Data properties - Analysing location data and privacy

4.2 Analysing location data and privacy

4.2.2 Data properties

This study aimed to analyse in depth the inferences that systems can make based on people’s location data. We wished to answer questions that would help us understand deeper these inference mechanisms. These are presented in Table4.1.

Question

1. How complex is the inference mechanism?

2. Is this information linked to a specific individual?

3. Has the individual given their consent?

4. How good is the quality of this information?

5. Who has access to this information?

6. Who is the source of this information?

Table 4.1: Questions addressed.

Based on these questions we developed a set of properties that aim to provide a deeper insight into that data and highlight the implications of exposing location and contex-tual information. Furthermore, these properties highlight the richness of the analysed information and the possibilities they have for profiling. An initial set of properties was defined based on the background literature and later refined with a small set of research papers retrieved from the Proceedings of the Mobile Human Computer Interaction con-ferences. In other words, the set of properties was used to analyse a set of data from a test sample of systems. In that way, this initial analysis verified the selected properties.
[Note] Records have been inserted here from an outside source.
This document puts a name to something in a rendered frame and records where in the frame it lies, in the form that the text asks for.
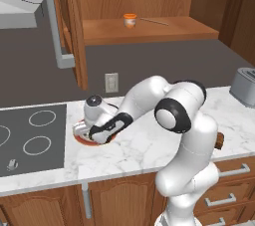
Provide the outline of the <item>wooden base cupboard door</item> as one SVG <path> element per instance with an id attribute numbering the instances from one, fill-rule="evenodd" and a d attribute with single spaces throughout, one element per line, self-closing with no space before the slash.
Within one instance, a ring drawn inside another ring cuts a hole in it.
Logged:
<path id="1" fill-rule="evenodd" d="M 0 197 L 0 226 L 85 226 L 80 198 L 75 185 Z"/>
<path id="2" fill-rule="evenodd" d="M 154 226 L 166 199 L 155 187 L 155 173 L 89 184 L 95 226 Z"/>

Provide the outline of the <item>thin grey rod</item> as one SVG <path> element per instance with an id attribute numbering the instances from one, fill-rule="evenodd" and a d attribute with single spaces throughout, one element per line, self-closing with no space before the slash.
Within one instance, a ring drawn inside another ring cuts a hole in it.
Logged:
<path id="1" fill-rule="evenodd" d="M 163 26 L 169 26 L 168 23 L 164 23 L 164 22 L 160 22 L 160 21 L 150 20 L 150 19 L 147 19 L 147 18 L 139 18 L 139 19 L 141 21 L 144 21 L 144 22 L 149 22 L 149 23 L 163 25 Z"/>

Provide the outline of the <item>wooden cabinet door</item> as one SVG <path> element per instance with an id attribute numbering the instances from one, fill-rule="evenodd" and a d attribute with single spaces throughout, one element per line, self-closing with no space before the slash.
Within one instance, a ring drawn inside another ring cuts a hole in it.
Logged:
<path id="1" fill-rule="evenodd" d="M 88 88 L 88 70 L 80 0 L 54 0 L 54 4 L 60 43 L 74 56 L 76 81 L 85 91 Z"/>

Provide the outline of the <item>silver toaster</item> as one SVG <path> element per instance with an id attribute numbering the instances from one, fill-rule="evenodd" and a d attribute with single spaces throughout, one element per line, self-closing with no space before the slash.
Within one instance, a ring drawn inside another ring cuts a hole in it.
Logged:
<path id="1" fill-rule="evenodd" d="M 255 109 L 255 69 L 239 68 L 229 93 L 245 107 Z"/>

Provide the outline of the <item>dark grey hob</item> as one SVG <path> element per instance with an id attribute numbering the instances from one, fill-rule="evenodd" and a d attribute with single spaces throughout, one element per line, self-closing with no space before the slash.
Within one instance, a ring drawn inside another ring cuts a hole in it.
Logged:
<path id="1" fill-rule="evenodd" d="M 0 177 L 63 168 L 66 115 L 66 105 L 0 111 Z"/>

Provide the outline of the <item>red rimmed plate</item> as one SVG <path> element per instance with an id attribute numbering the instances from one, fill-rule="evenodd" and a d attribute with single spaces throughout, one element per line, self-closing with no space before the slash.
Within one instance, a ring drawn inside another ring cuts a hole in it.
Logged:
<path id="1" fill-rule="evenodd" d="M 78 141 L 81 144 L 87 145 L 87 146 L 99 146 L 99 144 L 97 142 L 95 143 L 91 143 L 88 141 L 82 141 L 78 136 L 75 136 L 75 124 L 73 125 L 73 136 L 76 139 L 76 141 Z"/>

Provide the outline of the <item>tall wooden cabinet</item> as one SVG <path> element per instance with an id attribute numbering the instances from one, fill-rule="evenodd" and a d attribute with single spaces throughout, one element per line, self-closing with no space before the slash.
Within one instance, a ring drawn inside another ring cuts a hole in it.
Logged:
<path id="1" fill-rule="evenodd" d="M 191 0 L 189 16 L 255 67 L 255 0 Z"/>

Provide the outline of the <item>grey range hood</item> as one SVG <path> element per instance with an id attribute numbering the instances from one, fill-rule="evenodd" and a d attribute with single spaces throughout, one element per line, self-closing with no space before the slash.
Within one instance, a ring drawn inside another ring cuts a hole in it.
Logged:
<path id="1" fill-rule="evenodd" d="M 0 0 L 0 29 L 37 28 L 45 0 Z"/>

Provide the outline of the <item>small grey hob knob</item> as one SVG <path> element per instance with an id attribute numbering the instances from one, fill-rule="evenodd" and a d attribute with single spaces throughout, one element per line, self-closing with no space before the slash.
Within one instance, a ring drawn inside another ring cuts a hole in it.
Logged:
<path id="1" fill-rule="evenodd" d="M 7 166 L 7 168 L 8 168 L 9 170 L 15 170 L 17 167 L 18 167 L 18 162 L 17 162 L 16 159 L 11 159 L 11 160 L 9 161 L 8 166 Z"/>

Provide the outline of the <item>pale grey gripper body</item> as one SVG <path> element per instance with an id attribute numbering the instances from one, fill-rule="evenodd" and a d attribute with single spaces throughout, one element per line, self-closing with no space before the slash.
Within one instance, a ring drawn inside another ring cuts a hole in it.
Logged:
<path id="1" fill-rule="evenodd" d="M 75 136 L 78 136 L 82 141 L 88 141 L 95 143 L 95 141 L 90 137 L 90 130 L 93 124 L 81 120 L 75 124 Z"/>

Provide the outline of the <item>orange lidded jam jar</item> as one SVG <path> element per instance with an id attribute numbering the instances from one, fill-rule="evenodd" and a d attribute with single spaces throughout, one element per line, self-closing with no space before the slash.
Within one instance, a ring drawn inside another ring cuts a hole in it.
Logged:
<path id="1" fill-rule="evenodd" d="M 124 24 L 127 28 L 134 28 L 136 22 L 136 14 L 126 13 L 124 14 Z"/>

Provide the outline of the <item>brown bread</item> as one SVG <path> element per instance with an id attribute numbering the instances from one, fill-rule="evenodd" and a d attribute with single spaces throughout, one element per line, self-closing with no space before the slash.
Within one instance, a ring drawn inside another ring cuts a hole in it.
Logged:
<path id="1" fill-rule="evenodd" d="M 224 134 L 222 132 L 218 132 L 214 148 L 220 150 L 223 146 L 223 142 L 224 142 Z"/>

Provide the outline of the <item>wooden wall cabinet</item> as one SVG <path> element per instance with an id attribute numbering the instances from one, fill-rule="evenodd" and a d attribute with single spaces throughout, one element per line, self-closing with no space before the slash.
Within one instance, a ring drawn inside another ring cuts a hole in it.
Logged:
<path id="1" fill-rule="evenodd" d="M 218 32 L 189 16 L 191 0 L 80 0 L 84 43 L 112 45 L 216 39 Z M 134 28 L 124 14 L 136 14 Z M 169 26 L 139 18 L 168 23 Z"/>

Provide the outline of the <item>wooden drawer front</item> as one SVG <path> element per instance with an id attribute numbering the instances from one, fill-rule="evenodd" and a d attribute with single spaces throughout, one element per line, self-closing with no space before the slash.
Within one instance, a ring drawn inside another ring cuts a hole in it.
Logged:
<path id="1" fill-rule="evenodd" d="M 220 206 L 226 206 L 230 204 L 236 204 L 247 197 L 248 190 L 252 186 L 251 181 L 246 182 L 229 182 L 224 184 L 216 184 L 207 190 L 202 197 L 197 201 L 194 211 L 200 213 L 207 209 L 218 208 Z M 209 198 L 211 201 L 226 199 L 230 193 L 233 193 L 236 197 L 236 201 L 225 205 L 218 205 L 214 207 L 207 207 L 204 203 L 205 198 Z"/>
<path id="2" fill-rule="evenodd" d="M 219 184 L 255 181 L 255 156 L 216 161 L 220 171 Z"/>
<path id="3" fill-rule="evenodd" d="M 233 226 L 235 224 L 247 222 L 248 220 L 255 220 L 255 201 L 206 211 L 196 214 L 195 217 L 203 226 L 213 224 Z"/>

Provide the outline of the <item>white wall socket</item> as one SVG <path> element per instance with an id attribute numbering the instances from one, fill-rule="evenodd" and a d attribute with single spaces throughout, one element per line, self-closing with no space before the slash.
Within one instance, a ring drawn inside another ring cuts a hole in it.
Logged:
<path id="1" fill-rule="evenodd" d="M 105 74 L 105 84 L 107 93 L 117 93 L 119 91 L 119 74 Z"/>
These properties are useful as they manage to show not only what data can be inferred and aggregated, but they also address all the questions included in Table 4.1. Table4.2

contains all the properties that were used in the analysis, and they are explained in the

1st Degree Directly Explicit Accurate User User

2nd Degree Indirectly Implicit Complete User Friend System

3rd Degree Heuristically Timely 3rd Party User Friend

Non Identifiable

Everyone 3rd Party

Table 4.2: Data Properties.

4.2.2.1 Data degree

Looking at the different systems presented in these conferences it quickly became evi-dent that some systems made simple inferences based on the users’ location, whereas others used more sophisticated inference mechanisms. For example,Herbst et al.(2008) developed a mobile mixed reality game where the location of each participant was used to examine how close they were at a point of interest, therefore the inference was rather simple to make. On the other hand, Cranshaw et al.(2010) collected user location data from a social network site in order to develop a model that predicted friendships be-tween people. Evidently, this was a far more complex inference mechanism requiring an algorithm to infer the new information.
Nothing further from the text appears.